- [Work order]: Collect every line below that contains the word "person".

- [Collected data entries]:
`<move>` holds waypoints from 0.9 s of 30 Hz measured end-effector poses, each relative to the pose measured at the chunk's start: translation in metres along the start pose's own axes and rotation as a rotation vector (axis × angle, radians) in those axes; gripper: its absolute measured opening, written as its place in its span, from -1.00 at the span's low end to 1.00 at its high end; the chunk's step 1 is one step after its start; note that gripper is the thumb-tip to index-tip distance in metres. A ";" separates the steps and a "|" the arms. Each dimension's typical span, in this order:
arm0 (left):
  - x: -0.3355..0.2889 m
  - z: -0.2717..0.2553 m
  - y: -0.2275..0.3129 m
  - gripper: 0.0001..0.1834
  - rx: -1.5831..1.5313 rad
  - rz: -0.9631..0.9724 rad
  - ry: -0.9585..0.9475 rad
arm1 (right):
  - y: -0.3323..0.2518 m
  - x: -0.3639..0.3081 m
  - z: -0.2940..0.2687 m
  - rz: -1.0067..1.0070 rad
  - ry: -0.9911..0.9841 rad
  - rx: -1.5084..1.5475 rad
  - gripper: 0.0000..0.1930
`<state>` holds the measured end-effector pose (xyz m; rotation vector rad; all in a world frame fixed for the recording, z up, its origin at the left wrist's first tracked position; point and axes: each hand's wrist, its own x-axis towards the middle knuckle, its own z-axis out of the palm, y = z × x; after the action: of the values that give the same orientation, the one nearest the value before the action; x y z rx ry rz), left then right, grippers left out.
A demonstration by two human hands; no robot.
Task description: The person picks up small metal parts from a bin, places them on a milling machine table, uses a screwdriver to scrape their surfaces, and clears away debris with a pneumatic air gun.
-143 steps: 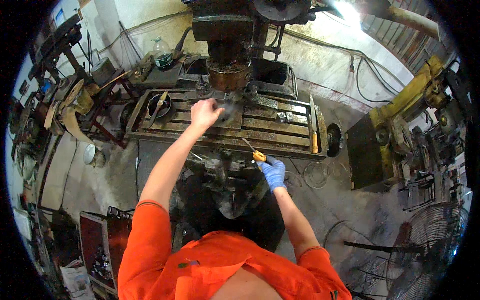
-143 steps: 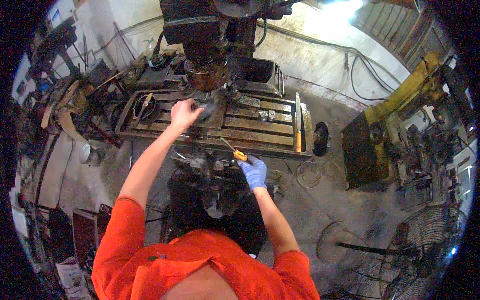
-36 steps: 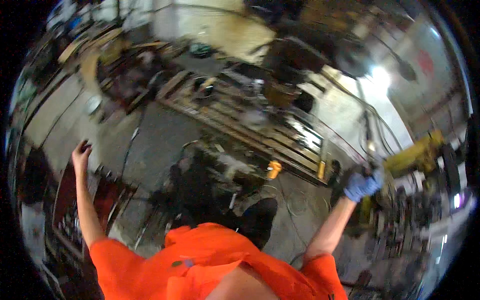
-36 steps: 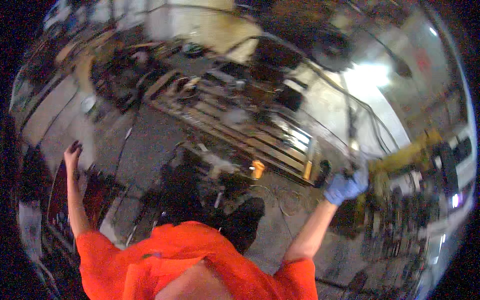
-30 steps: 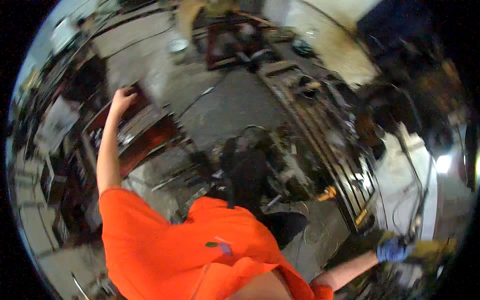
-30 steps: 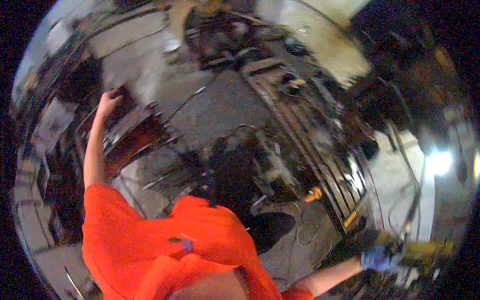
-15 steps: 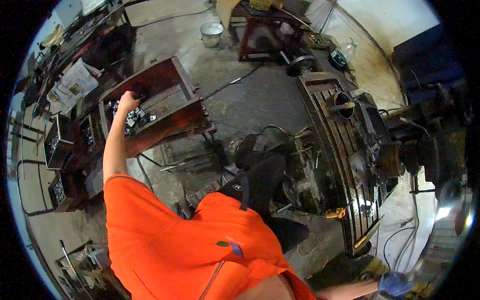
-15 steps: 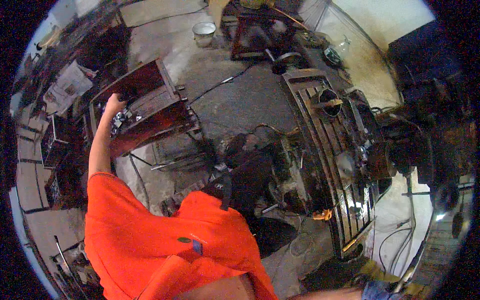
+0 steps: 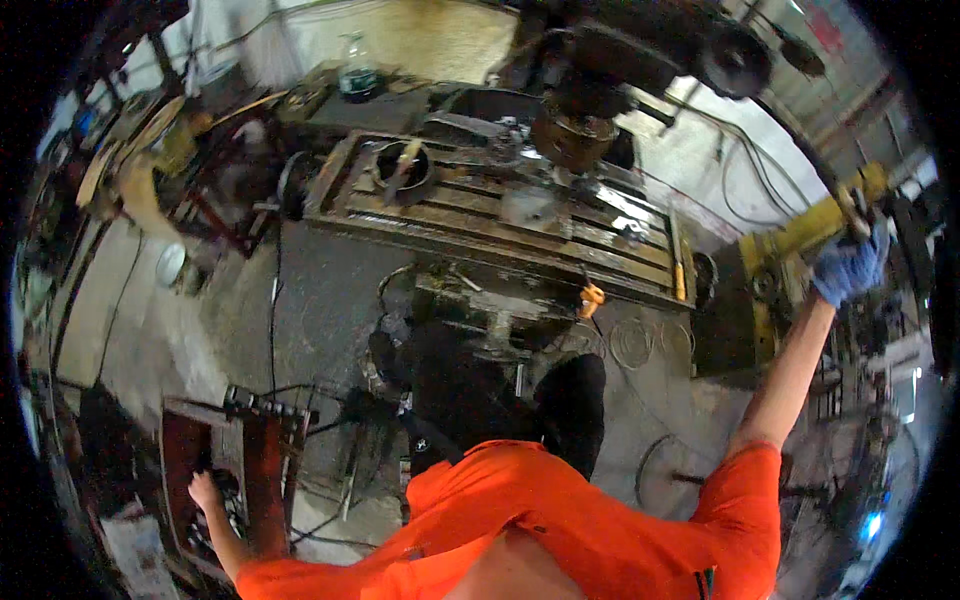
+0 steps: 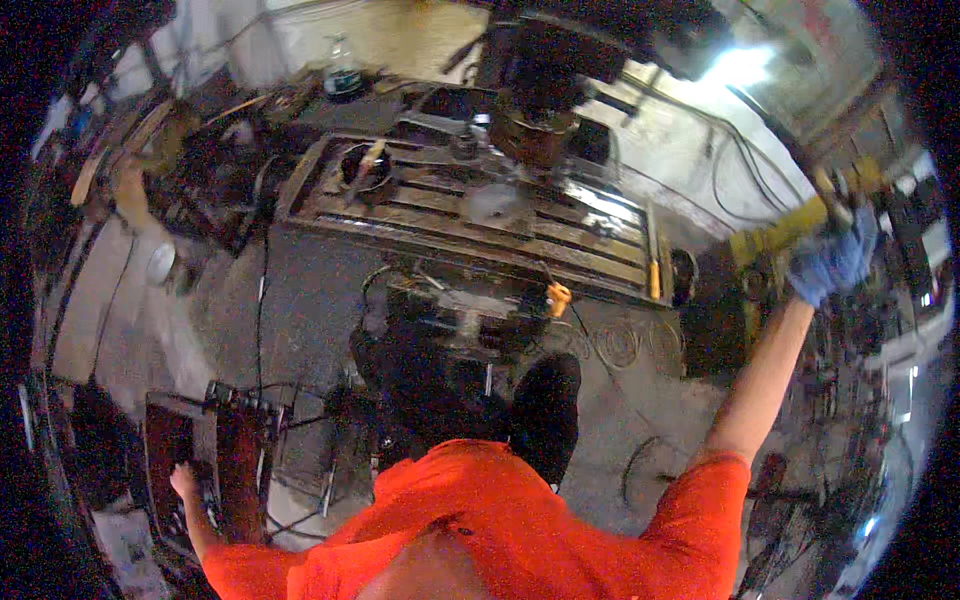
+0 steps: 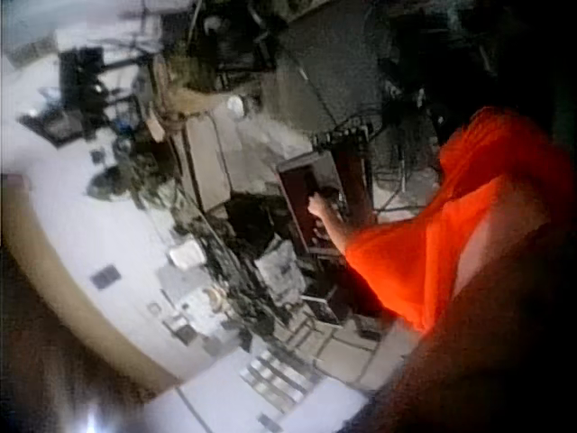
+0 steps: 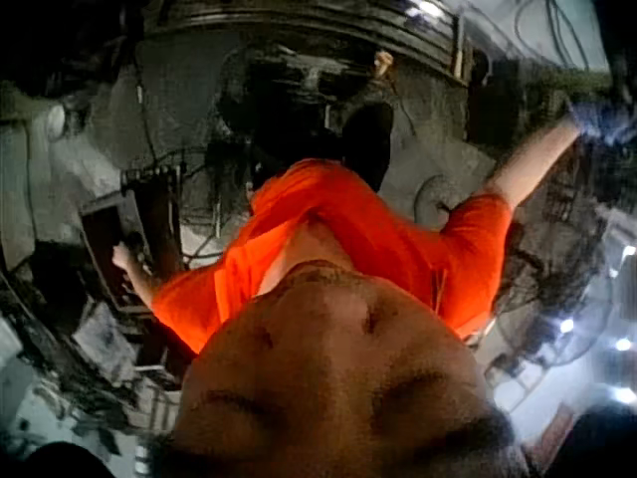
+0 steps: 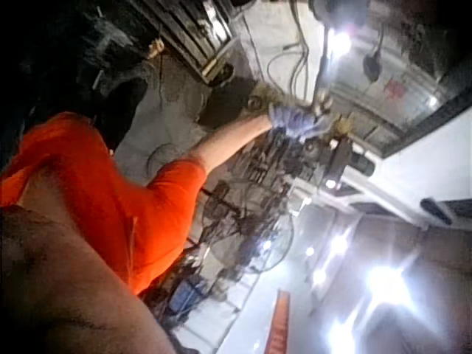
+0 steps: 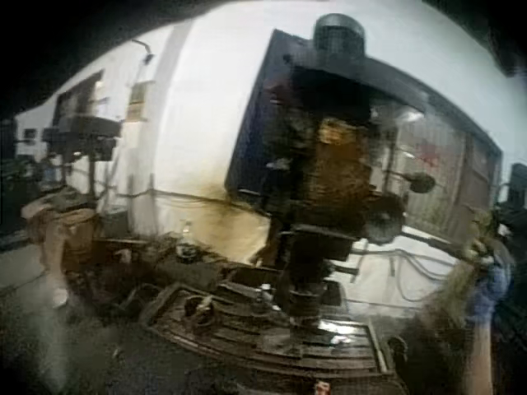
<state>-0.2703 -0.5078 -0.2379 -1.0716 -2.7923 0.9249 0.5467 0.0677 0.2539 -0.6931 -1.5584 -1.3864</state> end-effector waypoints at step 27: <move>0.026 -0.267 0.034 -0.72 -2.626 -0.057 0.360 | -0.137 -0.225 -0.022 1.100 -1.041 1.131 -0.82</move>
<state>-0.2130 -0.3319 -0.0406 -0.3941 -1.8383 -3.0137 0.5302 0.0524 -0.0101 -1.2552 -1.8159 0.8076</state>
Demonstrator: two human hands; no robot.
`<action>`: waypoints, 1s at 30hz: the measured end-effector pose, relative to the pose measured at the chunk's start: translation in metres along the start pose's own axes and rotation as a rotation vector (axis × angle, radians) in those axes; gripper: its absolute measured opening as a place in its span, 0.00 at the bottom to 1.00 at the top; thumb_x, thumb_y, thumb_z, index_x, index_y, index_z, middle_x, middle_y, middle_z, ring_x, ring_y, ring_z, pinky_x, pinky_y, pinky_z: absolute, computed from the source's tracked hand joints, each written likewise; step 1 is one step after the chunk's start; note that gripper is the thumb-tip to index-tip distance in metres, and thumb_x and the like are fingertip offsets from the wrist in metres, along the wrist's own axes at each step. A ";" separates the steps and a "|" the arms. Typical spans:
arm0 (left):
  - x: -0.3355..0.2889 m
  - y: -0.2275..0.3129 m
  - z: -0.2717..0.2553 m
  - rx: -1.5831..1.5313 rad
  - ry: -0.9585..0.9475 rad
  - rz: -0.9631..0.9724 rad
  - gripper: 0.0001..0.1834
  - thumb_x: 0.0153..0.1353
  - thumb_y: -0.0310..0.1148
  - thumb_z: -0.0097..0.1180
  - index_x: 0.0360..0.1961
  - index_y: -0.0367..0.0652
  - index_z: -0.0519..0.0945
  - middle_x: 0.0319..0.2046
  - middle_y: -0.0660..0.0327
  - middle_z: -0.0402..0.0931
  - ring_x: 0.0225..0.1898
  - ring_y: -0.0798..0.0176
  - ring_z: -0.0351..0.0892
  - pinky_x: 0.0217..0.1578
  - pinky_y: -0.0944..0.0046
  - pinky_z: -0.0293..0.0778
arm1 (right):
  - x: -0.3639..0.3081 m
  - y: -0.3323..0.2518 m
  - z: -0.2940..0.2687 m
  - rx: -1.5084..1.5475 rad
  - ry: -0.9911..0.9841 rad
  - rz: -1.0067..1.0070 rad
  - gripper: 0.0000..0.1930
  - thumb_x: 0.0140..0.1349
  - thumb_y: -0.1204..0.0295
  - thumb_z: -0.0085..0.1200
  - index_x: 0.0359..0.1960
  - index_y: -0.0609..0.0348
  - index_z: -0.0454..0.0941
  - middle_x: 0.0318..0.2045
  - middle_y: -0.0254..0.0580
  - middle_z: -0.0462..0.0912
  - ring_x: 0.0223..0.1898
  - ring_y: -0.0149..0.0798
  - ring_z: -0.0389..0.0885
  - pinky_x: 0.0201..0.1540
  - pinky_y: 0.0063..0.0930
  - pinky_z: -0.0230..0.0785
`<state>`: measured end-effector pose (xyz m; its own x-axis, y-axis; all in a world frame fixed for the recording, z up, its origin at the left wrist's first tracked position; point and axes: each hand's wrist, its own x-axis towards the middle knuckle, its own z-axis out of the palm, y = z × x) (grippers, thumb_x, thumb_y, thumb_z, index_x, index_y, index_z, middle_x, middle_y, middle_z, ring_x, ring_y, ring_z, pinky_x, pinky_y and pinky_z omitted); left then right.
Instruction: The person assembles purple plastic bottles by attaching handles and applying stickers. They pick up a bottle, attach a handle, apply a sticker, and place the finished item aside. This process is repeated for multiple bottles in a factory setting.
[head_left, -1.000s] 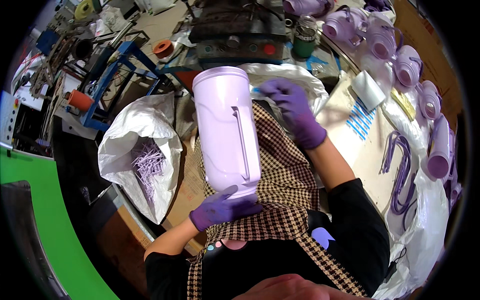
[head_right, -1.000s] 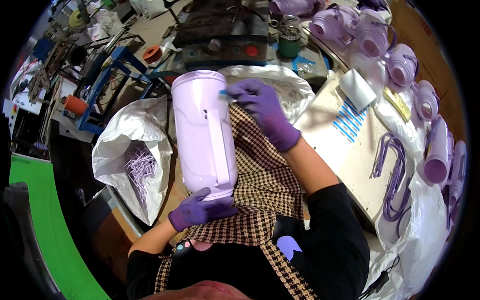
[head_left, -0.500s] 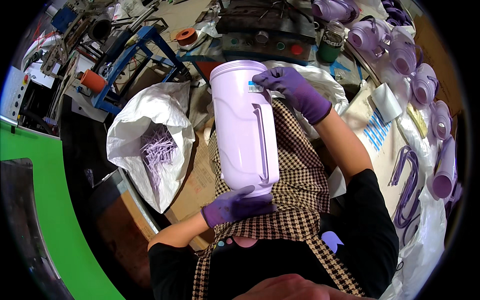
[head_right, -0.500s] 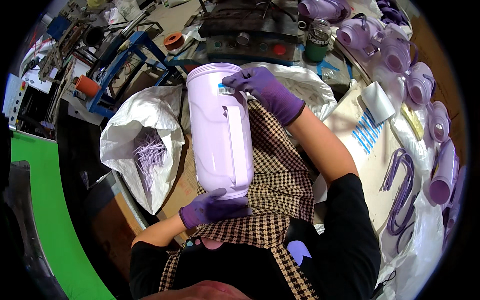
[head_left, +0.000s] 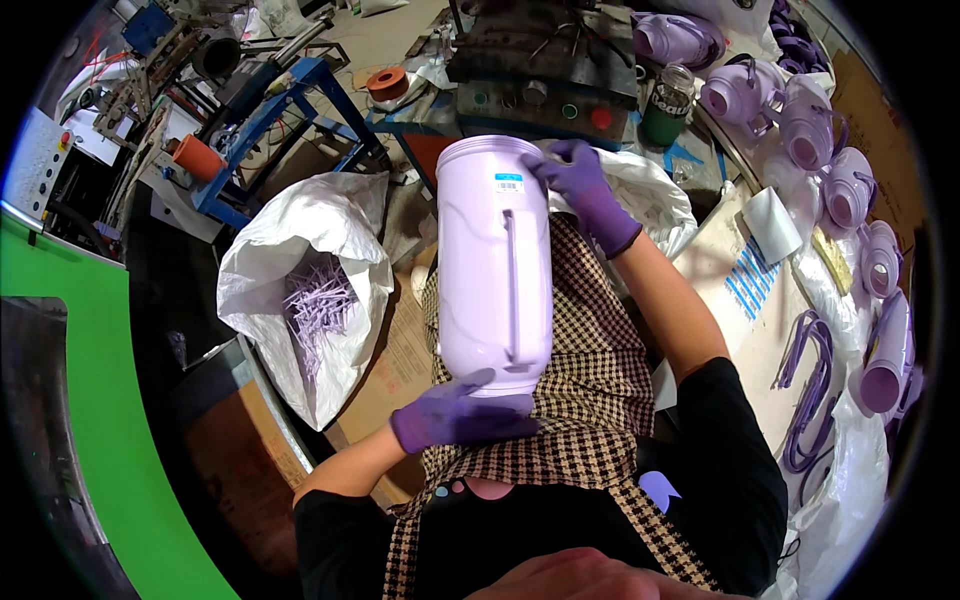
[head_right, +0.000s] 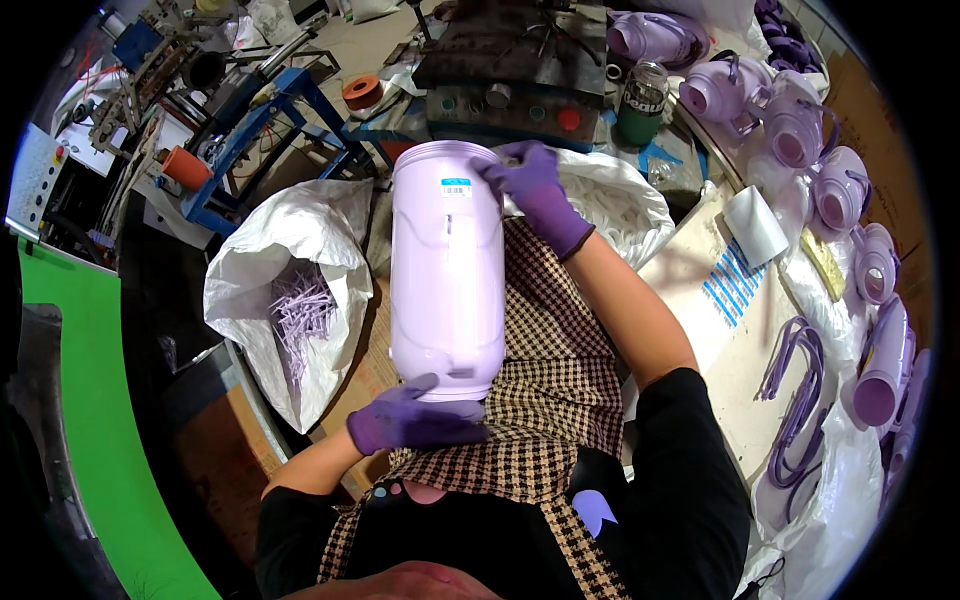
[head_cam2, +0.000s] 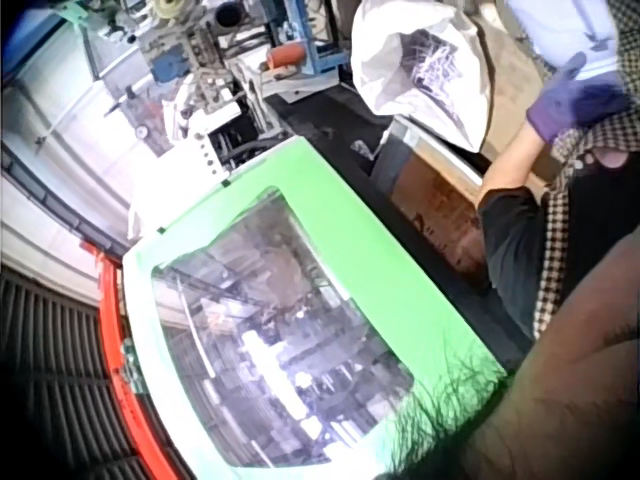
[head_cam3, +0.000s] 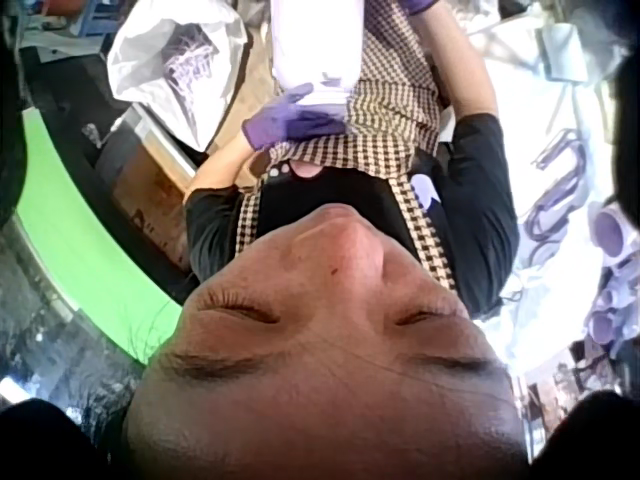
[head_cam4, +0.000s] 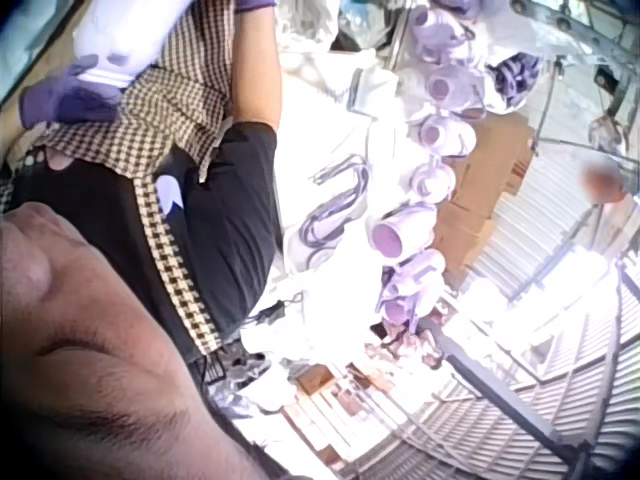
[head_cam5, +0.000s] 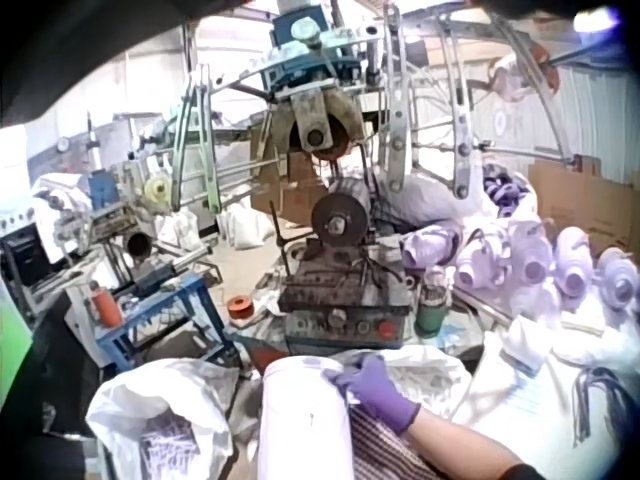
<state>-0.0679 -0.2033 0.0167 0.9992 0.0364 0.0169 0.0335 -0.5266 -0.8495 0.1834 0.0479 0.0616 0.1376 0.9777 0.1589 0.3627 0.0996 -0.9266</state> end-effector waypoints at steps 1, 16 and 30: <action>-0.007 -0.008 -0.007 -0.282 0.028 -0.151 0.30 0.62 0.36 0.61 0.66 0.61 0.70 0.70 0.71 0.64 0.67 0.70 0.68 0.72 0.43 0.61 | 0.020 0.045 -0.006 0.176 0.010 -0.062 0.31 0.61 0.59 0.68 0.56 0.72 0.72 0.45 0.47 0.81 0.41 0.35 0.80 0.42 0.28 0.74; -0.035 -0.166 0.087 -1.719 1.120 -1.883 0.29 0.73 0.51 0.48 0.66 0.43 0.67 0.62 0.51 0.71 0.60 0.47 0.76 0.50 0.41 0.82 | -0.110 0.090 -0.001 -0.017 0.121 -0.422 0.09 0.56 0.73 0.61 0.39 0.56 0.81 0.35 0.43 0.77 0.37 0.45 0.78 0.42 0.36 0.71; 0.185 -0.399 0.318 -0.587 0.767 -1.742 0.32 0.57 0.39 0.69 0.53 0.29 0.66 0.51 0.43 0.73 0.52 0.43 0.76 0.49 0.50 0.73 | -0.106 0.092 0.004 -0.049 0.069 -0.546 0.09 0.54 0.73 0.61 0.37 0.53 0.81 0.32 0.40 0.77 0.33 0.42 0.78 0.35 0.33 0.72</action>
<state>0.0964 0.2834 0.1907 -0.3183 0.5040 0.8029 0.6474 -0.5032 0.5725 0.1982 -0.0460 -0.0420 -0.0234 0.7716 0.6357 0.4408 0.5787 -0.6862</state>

- [Exercise solution]:
Task description: The person picks up small metal parts from a bin, places them on a milling machine table, uses a screwdriver to scrape their surfaces, and clears away debris with a pneumatic air gun.
Instruction: The person assembles purple plastic bottles by attaching handles and applying stickers. They pick up a bottle, attach a handle, apply a sticker, and place the finished item aside. This process is repeated for multiple bottles in a factory setting.

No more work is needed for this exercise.